3 ways to help speed up and improve your little one’s language skills.

How to Get Your Toddler to Talk

Each May, Better Hearing & Speech Month (BHSM) provides an opportunity to raise awareness about speech and communication disorders. According to the U.S. Department of Health & Human Services, approximately 8 to 9 percent of preschoolers struggle to use their voices. As parents, we are constantly vigilant regarding our children’s growth. Whether or not you may have a concern about your toddler’s early language development, the tips below may serve as a great set of guidelines for fostering communication skills.

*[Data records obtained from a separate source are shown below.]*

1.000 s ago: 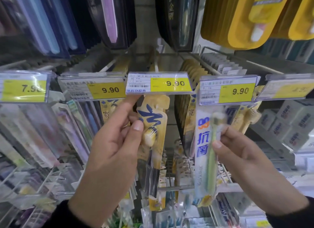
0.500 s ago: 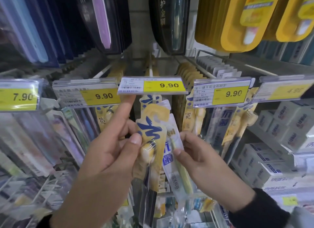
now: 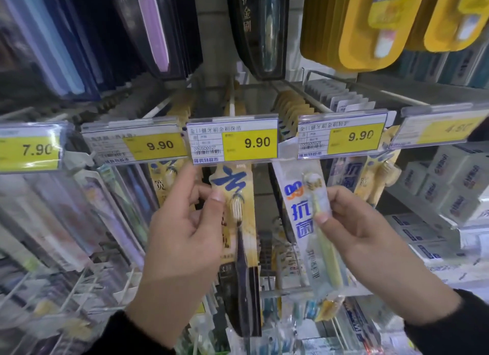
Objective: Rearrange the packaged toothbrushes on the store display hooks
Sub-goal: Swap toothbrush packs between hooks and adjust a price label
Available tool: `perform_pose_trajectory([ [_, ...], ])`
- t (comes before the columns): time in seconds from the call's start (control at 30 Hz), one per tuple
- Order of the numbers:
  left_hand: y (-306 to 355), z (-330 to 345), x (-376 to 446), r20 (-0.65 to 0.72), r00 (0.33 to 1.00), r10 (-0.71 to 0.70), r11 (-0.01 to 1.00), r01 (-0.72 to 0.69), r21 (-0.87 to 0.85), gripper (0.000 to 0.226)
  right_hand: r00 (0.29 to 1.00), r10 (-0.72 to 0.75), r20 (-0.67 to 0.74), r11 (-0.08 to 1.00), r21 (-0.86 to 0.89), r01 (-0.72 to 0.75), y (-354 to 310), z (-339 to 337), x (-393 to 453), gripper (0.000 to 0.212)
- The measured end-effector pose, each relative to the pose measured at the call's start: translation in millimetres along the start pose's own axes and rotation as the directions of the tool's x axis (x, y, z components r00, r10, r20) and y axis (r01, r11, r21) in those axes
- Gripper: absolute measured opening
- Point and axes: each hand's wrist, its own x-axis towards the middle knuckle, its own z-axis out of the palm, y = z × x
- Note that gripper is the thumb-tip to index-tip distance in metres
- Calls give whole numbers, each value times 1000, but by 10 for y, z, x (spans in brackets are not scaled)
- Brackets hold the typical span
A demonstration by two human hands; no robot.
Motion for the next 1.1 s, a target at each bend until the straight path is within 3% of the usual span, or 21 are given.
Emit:
perform_pose_trajectory([
  [0.17, -72, 106, 41, -76, 997, -32, 997, 37, 61, 9, 1000, 14, -8, 1000, -4, -14, 27, -88, -50, 18],
  [0.37, -23, 140, 50, -123, 992, -30, 998, 37, 58, 26, 1000, -2, -15, 999, -54, 1, 66, -148, -92, 18],
  [0.53, -48, 160, 96, -140, 990, -36, 995, 49, 88, 27, 999, 20, -26, 996, -88, -22, 128, -167, -103, 18],
  [0.73, -70, 184, 236, -159, 983, -93, 986, 114, 125, 17, 999, 43, -31, 990, -134, -47, 153, -173, -94, 17],
  [0.8, -78, 192, 283, -165, 982, -92, 978, 120, 171, 18, 998, 56, -34, 990, -129, -60, 170, -179, -96, 18],
  [1.03, -173, 238, 529, -241, 959, -148, 979, 177, 101, 13, 993, 97, -67, 991, -83, -103, 190, -272, -115, 17],
  [1.1, -225, 254, 556, -251, 959, -134, 970, 179, 166, 14, 992, 104, -72, 991, -72, -109, 202, -308, -127, 20],
])
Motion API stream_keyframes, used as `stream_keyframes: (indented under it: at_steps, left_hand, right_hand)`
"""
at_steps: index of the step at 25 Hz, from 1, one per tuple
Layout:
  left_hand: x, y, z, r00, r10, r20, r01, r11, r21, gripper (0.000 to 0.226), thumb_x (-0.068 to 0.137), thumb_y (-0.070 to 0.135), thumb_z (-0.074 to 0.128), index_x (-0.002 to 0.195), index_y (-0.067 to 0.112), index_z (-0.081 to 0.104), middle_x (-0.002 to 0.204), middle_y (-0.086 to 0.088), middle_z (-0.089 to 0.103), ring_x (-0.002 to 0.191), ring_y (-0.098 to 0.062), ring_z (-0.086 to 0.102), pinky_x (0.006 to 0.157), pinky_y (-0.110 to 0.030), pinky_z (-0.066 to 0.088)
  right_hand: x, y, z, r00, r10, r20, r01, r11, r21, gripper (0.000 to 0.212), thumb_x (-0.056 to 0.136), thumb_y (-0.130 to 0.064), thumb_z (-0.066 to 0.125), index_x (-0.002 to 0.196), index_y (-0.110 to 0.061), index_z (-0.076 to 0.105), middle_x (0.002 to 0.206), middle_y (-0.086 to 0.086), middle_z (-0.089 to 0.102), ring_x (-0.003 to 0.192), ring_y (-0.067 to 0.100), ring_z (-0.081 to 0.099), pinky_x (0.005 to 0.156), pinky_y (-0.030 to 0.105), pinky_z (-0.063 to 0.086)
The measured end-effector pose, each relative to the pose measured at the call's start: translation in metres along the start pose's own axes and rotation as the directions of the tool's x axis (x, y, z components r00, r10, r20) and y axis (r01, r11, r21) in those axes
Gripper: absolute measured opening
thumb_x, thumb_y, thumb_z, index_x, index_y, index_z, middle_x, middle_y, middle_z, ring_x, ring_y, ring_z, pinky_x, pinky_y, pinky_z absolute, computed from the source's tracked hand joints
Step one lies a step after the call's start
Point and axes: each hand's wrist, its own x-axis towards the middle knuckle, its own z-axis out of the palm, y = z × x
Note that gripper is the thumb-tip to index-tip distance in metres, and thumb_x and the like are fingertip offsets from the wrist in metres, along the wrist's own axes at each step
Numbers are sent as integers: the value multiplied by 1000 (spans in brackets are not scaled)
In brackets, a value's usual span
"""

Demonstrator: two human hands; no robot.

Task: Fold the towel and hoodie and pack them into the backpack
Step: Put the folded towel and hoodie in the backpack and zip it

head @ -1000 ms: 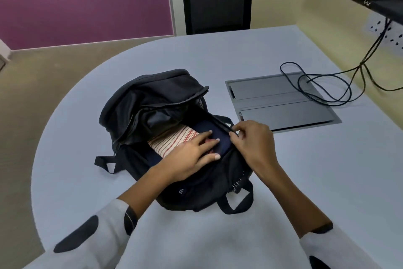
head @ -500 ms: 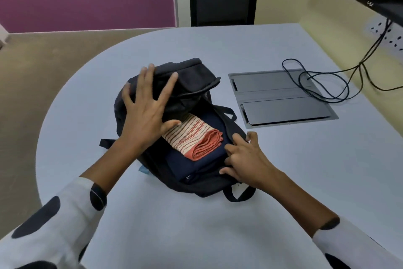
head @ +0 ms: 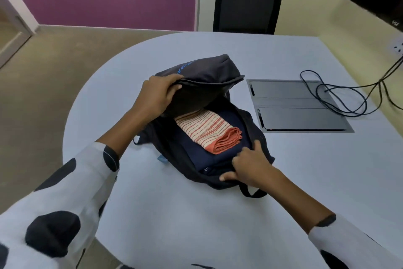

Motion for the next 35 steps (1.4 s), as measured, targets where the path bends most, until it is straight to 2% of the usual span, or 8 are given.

  1. A Communication-Rich Environment

    It is often as simple as this: talking to and around your child can help them have a larger vocabulary and better grammar. The rationale is intuitive - the more language your child is exposed to, the more he or she will learn it and develop his or her own natural abilities. So even if you’re talking about concepts that your child won’t necessarily understand – like why you’re getting gas or what makes the sky blue – he or she will pick things up! How is that? Neural activity in your child’s brain feeds on itself, which means that new connections made in the brain tend to foster further connections. Make sure to tell all caregivers to do this. That includes babysitters, grandparents and…fathers. Not to pick on my fellow dads, but sometimes men need a reminder to do this – though it’s not necessarily their fault. A famous study found that women tend to have a greater quantity of a protein called Foxp2, which stimulates language. So frequent communication, in general, may come more easily to moms . Either way, whoever spends time with your toddler needs to create a stimulating environment to encourage and nurture language development.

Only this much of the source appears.